Les bactéries ont recours à des « techniques de déplacement » naturelles très différentes selon les espèces, mais leurs stratégies de recherche d’espace sont déterminées par leurs ratios géométriques, notamment le ratio entre la largeur du corps cellulaire et la longueur du flagelle (filament attaché au corps cellulaire dont certaines bactéries se servent pour se déplacer).

Malgré leurs différences, toutes les espèces observées ont réussi à passer par des canaux étroits (par rapport à leur taille) et, bien sûr, par des chemins plus larges. Toutefois, dans les canaux sinueux de largeur moyenne, les bactéries ne pouvaient pas se laisser guider par les parois ni circuler librement.

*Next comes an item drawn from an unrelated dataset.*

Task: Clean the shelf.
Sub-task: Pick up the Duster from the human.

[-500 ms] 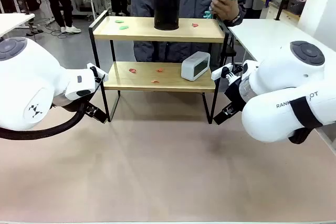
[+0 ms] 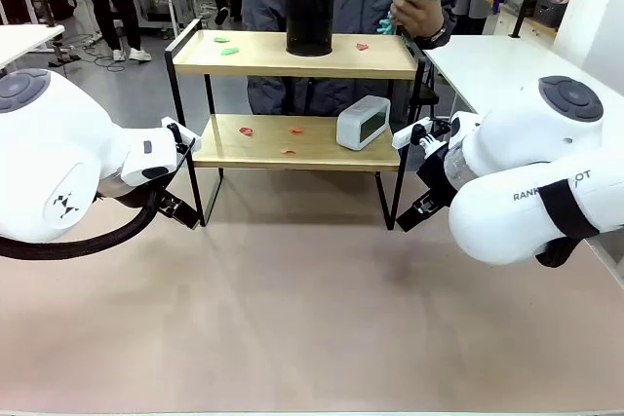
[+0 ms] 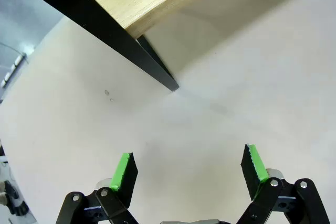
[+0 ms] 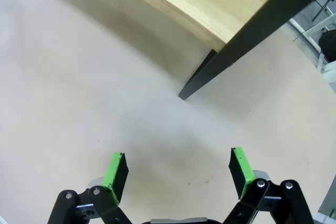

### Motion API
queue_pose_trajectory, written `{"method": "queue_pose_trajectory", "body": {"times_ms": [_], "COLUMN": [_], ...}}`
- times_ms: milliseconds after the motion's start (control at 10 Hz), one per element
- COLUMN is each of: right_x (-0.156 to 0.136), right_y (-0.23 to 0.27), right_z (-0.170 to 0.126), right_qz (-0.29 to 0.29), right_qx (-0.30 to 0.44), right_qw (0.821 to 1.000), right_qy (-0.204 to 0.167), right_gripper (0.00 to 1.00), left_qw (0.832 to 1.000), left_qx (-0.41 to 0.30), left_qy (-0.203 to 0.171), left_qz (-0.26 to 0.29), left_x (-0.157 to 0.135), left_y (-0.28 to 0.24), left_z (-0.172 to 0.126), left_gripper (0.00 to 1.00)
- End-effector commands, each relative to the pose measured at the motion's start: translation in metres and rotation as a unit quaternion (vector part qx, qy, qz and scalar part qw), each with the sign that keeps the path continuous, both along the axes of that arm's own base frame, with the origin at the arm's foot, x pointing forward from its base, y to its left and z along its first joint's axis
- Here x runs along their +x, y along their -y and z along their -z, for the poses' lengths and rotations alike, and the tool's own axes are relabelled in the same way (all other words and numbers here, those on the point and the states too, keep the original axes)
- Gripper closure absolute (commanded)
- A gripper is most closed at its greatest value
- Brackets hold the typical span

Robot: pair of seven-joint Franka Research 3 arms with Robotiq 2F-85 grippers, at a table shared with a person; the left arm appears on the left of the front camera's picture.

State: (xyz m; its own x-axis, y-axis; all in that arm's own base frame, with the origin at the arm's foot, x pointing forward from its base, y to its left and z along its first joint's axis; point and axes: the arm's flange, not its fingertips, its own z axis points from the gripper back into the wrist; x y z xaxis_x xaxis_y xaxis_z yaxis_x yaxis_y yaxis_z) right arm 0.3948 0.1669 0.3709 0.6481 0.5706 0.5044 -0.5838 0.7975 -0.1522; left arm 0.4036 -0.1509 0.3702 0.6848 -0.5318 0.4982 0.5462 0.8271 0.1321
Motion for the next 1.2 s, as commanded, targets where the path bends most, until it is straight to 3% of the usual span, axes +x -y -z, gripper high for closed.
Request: {"method": "queue_pose_trajectory", "body": {"times_ms": [0, 500, 600, 700, 800, 900, 1000, 1100], "right_x": [0.0, 0.0, -0.012, -0.032, -0.053, -0.069, -0.092, -0.12], "right_y": [0.0, 0.0, 0.001, 0.011, 0.03, 0.052, 0.083, 0.124], "right_z": [0.0, 0.0, -0.014, -0.035, -0.069, -0.098, -0.125, -0.146], "right_qz": [0.0, 0.0, -0.055, -0.078, -0.024, 0.03, -0.012, -0.041], "right_qx": [0.0, 0.0, -0.025, -0.039, 0.033, 0.129, 0.261, 0.378], "right_qw": [1.0, 1.0, 0.991, 0.977, 0.98, 0.974, 0.944, 0.905], "right_qy": [0.0, 0.0, -0.121, -0.194, -0.193, -0.182, -0.2, -0.191], "right_gripper": [0.0, 0.0, 0.0, 0.0, 0.0, 0.0, 0.0, 0.0], "left_qw": [1.0, 1.0, 0.993, 0.972, 0.963, 0.956, 0.945, 0.928], "left_qx": [0.0, 0.0, -0.011, -0.008, -0.053, -0.153, -0.262, -0.356], "left_qy": [0.0, 0.0, -0.088, -0.184, -0.226, -0.198, -0.147, -0.07], "left_qz": [0.0, 0.0, 0.083, 0.144, 0.137, 0.152, 0.131, 0.083], "left_x": [0.0, 0.0, -0.013, -0.032, -0.05, -0.064, -0.077, -0.099], "left_y": [0.0, 0.0, -0.004, -0.014, -0.033, -0.059, -0.097, -0.145], "left_z": [0.0, 0.0, -0.017, -0.038, -0.065, -0.092, -0.12, -0.145], "left_gripper": [0.0, 0.0, 0.0, 0.0, 0.0, 0.0, 0.0, 0.0]}}
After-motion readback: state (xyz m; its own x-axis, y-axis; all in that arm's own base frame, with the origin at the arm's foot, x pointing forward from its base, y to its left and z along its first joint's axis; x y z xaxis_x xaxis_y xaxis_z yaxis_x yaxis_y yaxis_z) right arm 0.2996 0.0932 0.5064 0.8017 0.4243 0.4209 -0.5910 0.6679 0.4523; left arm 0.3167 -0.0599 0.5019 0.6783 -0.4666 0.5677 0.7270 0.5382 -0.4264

Elles ne savaient alors plus quelle méthode employer pour leurs déplacements et se retrouvaient coincées, peu importe l’algorithme qui commande leur recherche d’espace.

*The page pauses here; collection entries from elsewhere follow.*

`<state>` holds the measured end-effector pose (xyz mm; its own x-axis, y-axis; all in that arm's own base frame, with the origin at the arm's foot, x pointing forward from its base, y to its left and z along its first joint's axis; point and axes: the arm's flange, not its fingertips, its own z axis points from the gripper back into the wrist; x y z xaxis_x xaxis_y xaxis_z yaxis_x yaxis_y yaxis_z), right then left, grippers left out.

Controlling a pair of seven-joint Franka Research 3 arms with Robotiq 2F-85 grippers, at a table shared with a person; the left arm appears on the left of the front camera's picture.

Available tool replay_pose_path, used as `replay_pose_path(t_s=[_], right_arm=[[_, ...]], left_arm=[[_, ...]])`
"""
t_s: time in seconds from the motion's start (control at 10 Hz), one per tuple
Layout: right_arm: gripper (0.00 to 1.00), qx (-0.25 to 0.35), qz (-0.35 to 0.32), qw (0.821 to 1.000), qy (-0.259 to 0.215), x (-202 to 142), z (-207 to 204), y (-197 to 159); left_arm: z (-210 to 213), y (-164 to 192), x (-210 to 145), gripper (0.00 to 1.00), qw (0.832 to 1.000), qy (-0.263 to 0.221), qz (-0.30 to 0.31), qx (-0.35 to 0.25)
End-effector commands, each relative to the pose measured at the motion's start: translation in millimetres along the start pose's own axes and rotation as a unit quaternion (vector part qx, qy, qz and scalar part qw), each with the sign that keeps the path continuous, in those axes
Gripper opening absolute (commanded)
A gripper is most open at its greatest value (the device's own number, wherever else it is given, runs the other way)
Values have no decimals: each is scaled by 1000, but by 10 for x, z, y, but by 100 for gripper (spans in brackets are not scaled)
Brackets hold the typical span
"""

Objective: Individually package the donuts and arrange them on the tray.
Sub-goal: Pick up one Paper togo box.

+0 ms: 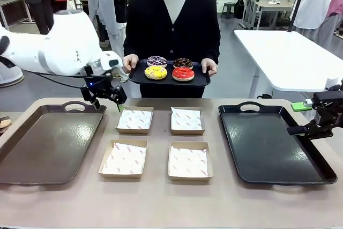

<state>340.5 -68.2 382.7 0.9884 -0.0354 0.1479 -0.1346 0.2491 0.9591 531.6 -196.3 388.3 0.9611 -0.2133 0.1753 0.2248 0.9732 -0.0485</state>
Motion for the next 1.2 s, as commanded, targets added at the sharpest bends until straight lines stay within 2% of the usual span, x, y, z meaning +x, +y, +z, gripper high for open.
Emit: replay_pose_path(t_s=[0.0, 0.2, 0.5, 0.6, 1.1], right_arm=[[100, 4, 0, 1000, -4, 1, -11, 5], [100, 4, 0, 1000, -4, 1, -11, 5], [100, 4, 0, 1000, -4, 1, -11, 5], [100, 4, 0, 1000, -4, 1, -11, 5], [100, 4, 0, 1000, -4, 1, -11, 5]], left_arm=[[-182, -147, 179, 100, 999, -7, 9, 40], [-318, -258, 216, 100, 1000, 9, 16, 19], [-342, -198, 264, 100, 999, -1, 32, -14], [-391, -232, 191, 100, 1000, 10, 10, 12], [-391, -232, 191, 100, 1000, 10, 10, 12]])
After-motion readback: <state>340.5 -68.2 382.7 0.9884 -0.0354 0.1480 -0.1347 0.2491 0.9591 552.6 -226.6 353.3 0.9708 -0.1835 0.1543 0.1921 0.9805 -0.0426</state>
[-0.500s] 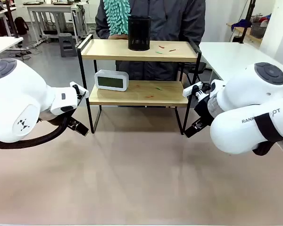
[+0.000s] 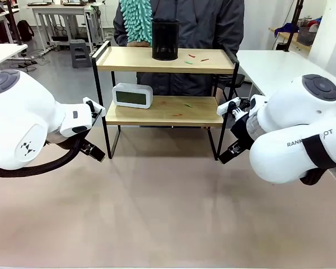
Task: Clean the shelf.
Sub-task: Pick up the Duster from the human.
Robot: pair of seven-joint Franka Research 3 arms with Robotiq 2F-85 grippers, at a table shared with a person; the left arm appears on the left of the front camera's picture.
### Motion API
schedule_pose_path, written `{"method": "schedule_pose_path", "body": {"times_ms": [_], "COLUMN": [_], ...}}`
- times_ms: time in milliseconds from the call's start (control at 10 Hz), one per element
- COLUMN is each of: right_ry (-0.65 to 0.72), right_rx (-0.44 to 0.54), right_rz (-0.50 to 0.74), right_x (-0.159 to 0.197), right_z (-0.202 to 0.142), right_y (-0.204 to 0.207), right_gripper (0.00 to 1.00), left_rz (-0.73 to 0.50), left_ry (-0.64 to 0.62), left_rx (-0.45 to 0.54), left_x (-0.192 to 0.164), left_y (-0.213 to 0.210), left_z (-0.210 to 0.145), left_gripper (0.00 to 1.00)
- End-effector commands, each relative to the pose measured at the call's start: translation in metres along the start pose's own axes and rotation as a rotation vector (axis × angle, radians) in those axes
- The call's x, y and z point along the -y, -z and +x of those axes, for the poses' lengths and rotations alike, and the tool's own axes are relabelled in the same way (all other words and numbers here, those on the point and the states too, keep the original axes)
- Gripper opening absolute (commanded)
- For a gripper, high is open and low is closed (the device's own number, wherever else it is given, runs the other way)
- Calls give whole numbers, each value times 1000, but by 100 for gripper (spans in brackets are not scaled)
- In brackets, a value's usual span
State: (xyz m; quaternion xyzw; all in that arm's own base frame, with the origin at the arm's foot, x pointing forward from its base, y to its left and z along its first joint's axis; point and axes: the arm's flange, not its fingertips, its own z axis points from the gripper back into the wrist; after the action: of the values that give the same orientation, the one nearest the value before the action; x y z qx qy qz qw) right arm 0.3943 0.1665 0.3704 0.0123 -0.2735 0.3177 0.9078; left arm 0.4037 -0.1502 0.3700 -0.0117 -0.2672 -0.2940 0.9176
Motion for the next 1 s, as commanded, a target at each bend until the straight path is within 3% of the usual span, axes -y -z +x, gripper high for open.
{"method": "schedule_pose_path", "body": {"times_ms": [0,300,400,500,600,800,900], "right_ry": [1,0,0,199,413,749,887], "right_rx": [0,0,-102,-64,27,183,287], "right_rz": [0,0,84,145,274,482,621], "right_x": [0,0,0,13,39,94,126], "right_z": [0,0,0,-8,-35,-110,-154], "right_y": [0,0,-51,-115,-184,-243,-244], "right_gripper": [100,100,100,100,100,100,100], "left_rz": [0,0,-104,-229,-377,-507,-636], "left_ry": [1,0,135,101,-34,-272,-383], "left_rx": [0,0,-21,93,137,261,376], "left_x": [0,0,4,-1,-20,-78,-112], "left_y": [0,0,-45,-106,-168,-227,-229], "left_z": [0,0,3,-2,-21,-79,-115], "left_gripper": [100,100,100,100,100,100,100]}}
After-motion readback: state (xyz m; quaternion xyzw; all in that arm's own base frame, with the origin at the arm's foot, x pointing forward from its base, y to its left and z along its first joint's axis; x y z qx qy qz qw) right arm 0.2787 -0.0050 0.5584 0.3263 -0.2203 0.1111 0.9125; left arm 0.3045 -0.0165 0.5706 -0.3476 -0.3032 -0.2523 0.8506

Q – À quoi cette information peut-elle servir?

R – Du point de vue des maladies, tant chez les humains que chez les animaux ou les plantes, les données recueillies nous aideront à mieux comprendre comment les bactéries colonisent les espaces restreints. Nous utiliserons notamment cette information pour déterminer les risques d’infection auxquels des espèces animales sont exposées en raison des stratégies de navigation et d’exploration particulières de certaines bactéries.

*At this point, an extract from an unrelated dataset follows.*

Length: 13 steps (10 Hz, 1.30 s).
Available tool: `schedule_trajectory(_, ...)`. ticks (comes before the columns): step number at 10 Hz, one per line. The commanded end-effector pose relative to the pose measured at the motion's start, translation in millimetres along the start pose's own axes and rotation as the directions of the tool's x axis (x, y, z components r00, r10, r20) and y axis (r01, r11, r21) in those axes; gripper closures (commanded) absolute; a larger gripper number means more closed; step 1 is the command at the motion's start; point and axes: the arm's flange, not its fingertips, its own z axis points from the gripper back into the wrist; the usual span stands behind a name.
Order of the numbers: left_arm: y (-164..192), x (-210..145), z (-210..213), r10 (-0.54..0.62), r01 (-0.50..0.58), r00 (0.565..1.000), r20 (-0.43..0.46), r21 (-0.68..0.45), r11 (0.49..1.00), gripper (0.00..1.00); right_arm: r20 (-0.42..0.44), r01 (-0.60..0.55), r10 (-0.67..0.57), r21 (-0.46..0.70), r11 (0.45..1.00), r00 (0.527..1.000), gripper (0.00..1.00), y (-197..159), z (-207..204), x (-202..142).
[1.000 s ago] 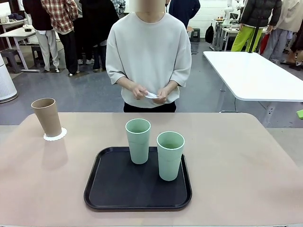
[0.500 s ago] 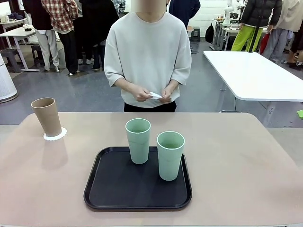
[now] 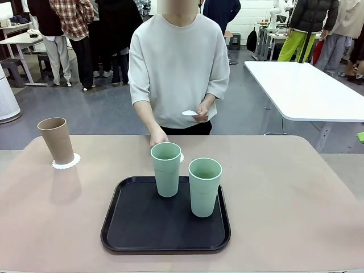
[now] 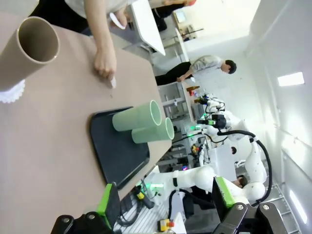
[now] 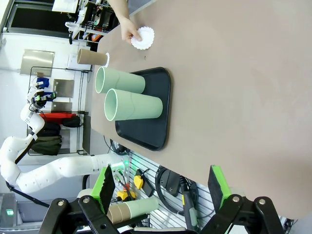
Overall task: Place coasters on the table and set cups on them.
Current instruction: Take one Reusable plastic cup from the Flat Tray and place it on a coaster set by the human.
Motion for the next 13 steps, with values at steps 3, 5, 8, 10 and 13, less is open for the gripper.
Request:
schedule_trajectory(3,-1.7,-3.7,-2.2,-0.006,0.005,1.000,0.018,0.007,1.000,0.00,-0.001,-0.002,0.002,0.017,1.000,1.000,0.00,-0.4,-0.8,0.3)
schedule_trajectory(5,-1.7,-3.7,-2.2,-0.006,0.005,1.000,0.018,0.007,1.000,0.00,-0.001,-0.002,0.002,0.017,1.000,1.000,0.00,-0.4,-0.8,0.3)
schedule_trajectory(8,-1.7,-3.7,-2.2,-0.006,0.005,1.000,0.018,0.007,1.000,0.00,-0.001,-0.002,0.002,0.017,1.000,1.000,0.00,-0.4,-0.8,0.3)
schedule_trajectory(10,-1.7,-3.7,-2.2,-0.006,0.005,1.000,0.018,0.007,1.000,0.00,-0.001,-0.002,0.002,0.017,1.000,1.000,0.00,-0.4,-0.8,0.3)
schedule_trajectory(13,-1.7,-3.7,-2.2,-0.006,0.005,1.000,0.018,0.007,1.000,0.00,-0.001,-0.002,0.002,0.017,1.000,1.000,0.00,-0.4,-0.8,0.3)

En génomique bactérienne, discipline qui joue un rôle important dans l’étude et le traitement des maladies infectieuses ainsi que dans la prévention de leur propagation, la compréhension des « algorithmes » utilisés par diverses espèces de bactéries facilitera la création de structures géométriques permettant d’emprisonner une seule espèce dans des échantillons – d’eau ou de liquides organiques humains, par exemple – qui contiennent une multitude de populations bactériennes.

En informatique biologique, pour créer des ordinateurs alimentés par des bactéries qui ne font pas d’erreurs, il faut absolument savoir quels algorithmes les bactéries utilisent pour se déplacer.

L'étude « Patterns of bacterial motility in microfluidics-confining environments », par Viola Tokárová et coll., a été publié dans PNAS.

DOI : https://doi.org/10.1073/pnas.2013925118

La recherche a été financée par la Defense Advanced Research Projects Agency, le Conseil de recherches en sciences naturelles et en génie du Canada, le Fonds Nouvelles frontières en recherche du Canada, la Fondation pour la science tchèque et le programme Future Fellowship de l’Australian Research Council.


L’Université McGill

Fondée en 1821 à Montréal, au Québec, l’Université McGill figure au premier rang des universités canadiennes offrant des programmes de médecine et de doctorat. Année après année, elle se classe parmi les meilleures universités au Canada et dans le monde. Établissement d’enseignement supérieur renommé partout dans le monde, l’Université McGill exerce ses activités de recherche dans deux campus, 11 facultés et 13 écoles professionnelles; elle compte 300 programmes d’études et au-delà de 40 000 étudiants, dont plus de 10 200 aux cycles supérieurs. Elle accueille des étudiants originaires de plus de 150 pays, ses 12 800 étudiants internationaux représentant 31 % de sa population étudiante. Au-delà de la moitié des étudiants de l’Université McGill ont une langue maternelle autre que l’anglais, et environ 19 % sont francophones.